• **REQUIREMENT**
Reproduce exactly, and only, the lines below from the one containing "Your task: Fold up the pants" through the one containing "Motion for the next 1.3".
::::
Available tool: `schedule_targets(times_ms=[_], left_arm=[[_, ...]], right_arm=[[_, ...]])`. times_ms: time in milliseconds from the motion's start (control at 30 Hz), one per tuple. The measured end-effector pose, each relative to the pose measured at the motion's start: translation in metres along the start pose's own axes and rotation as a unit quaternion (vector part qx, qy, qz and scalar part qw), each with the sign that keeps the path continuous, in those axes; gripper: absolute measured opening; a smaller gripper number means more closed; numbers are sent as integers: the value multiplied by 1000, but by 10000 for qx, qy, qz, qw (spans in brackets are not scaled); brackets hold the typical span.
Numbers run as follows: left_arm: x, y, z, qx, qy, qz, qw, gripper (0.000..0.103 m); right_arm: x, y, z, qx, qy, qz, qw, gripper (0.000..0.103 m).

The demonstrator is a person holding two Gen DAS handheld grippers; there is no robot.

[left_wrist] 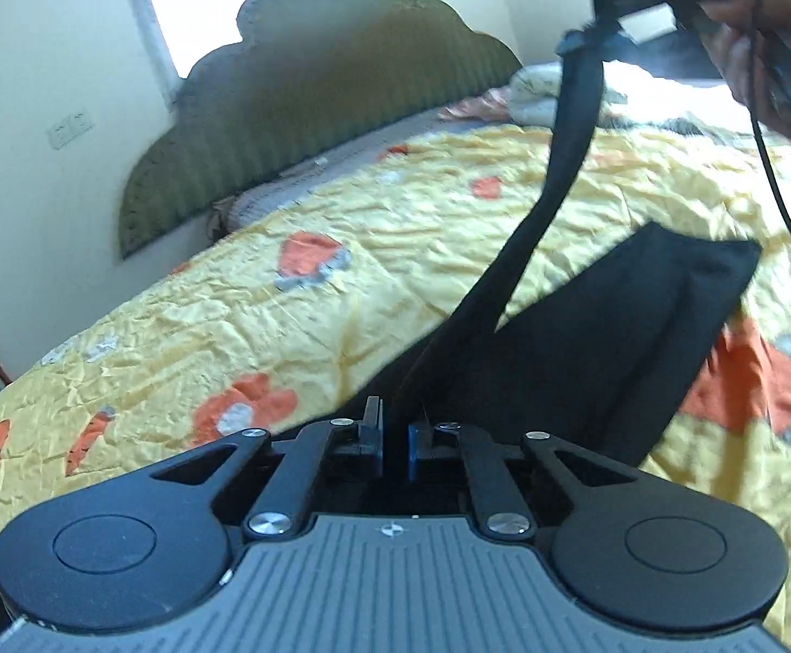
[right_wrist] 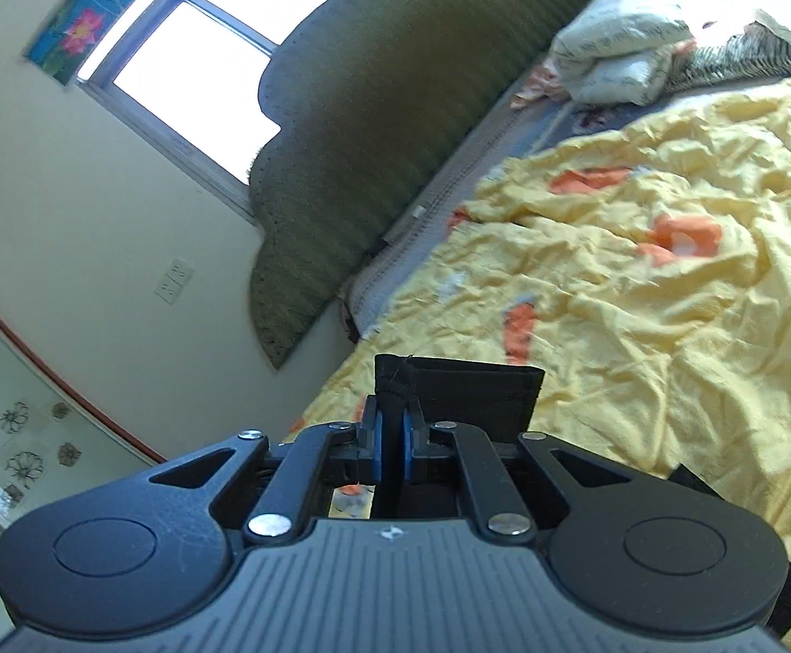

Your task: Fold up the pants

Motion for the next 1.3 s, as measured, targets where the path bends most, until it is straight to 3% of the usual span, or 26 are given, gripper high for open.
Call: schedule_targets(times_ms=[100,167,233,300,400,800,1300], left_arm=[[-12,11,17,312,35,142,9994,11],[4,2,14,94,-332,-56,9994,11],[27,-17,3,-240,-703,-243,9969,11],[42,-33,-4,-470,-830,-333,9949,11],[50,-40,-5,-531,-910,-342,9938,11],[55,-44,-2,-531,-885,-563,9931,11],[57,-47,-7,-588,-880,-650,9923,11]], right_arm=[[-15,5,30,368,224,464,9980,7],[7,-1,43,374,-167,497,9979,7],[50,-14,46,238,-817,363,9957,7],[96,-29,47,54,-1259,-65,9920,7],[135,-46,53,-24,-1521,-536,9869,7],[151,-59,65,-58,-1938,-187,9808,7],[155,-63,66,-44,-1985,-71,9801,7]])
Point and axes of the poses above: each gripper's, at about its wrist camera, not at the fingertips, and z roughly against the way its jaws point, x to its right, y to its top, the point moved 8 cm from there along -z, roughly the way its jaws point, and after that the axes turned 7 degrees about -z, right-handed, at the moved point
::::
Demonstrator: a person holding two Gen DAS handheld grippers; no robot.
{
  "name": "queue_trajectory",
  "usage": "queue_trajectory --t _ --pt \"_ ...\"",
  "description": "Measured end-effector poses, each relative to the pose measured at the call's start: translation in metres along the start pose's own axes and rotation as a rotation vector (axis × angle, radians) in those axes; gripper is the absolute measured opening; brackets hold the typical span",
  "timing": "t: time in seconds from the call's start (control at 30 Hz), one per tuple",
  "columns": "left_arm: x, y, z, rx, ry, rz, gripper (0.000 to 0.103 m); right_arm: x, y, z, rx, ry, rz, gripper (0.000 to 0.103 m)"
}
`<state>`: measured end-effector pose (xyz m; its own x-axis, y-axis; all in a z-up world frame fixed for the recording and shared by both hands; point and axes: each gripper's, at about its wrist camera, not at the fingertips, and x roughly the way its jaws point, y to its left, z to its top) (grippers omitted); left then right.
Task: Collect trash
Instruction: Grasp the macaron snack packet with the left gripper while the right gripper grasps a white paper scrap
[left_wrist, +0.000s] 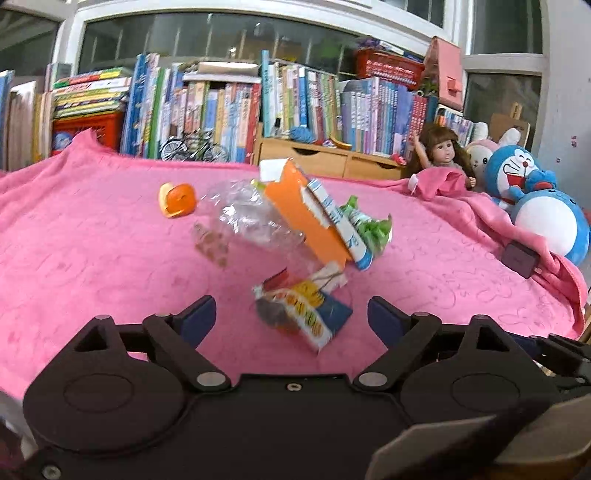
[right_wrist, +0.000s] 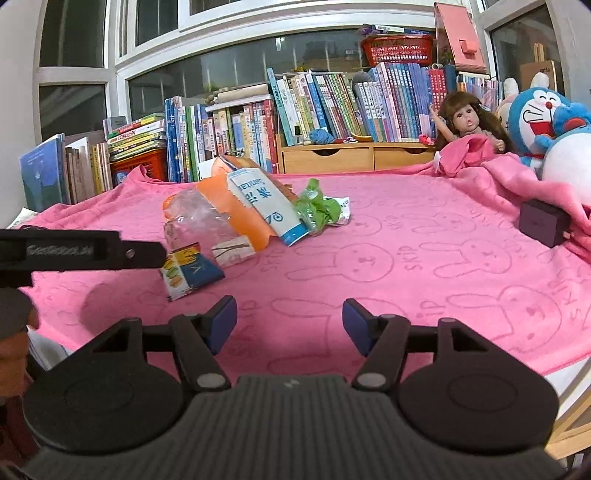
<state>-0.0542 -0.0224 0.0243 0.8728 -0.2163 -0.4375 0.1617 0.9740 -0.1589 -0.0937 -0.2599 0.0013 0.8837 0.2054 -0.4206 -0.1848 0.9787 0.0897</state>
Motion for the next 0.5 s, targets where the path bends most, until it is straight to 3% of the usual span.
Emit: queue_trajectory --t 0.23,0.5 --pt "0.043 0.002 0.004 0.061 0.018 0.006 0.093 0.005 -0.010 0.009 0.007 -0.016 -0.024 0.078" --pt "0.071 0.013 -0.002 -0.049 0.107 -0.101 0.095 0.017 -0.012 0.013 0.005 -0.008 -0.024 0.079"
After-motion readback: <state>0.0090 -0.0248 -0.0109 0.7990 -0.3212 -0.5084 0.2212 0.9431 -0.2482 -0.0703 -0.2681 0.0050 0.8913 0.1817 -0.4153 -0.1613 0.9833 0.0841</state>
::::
• **FINISHED TASK**
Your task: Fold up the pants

Motion for the next 1.3 s, as measured, targets where the path bends most, until it is straight to 3% of the usual span, or 26 are given, gripper high for open.

Nothing more remains in this exercise.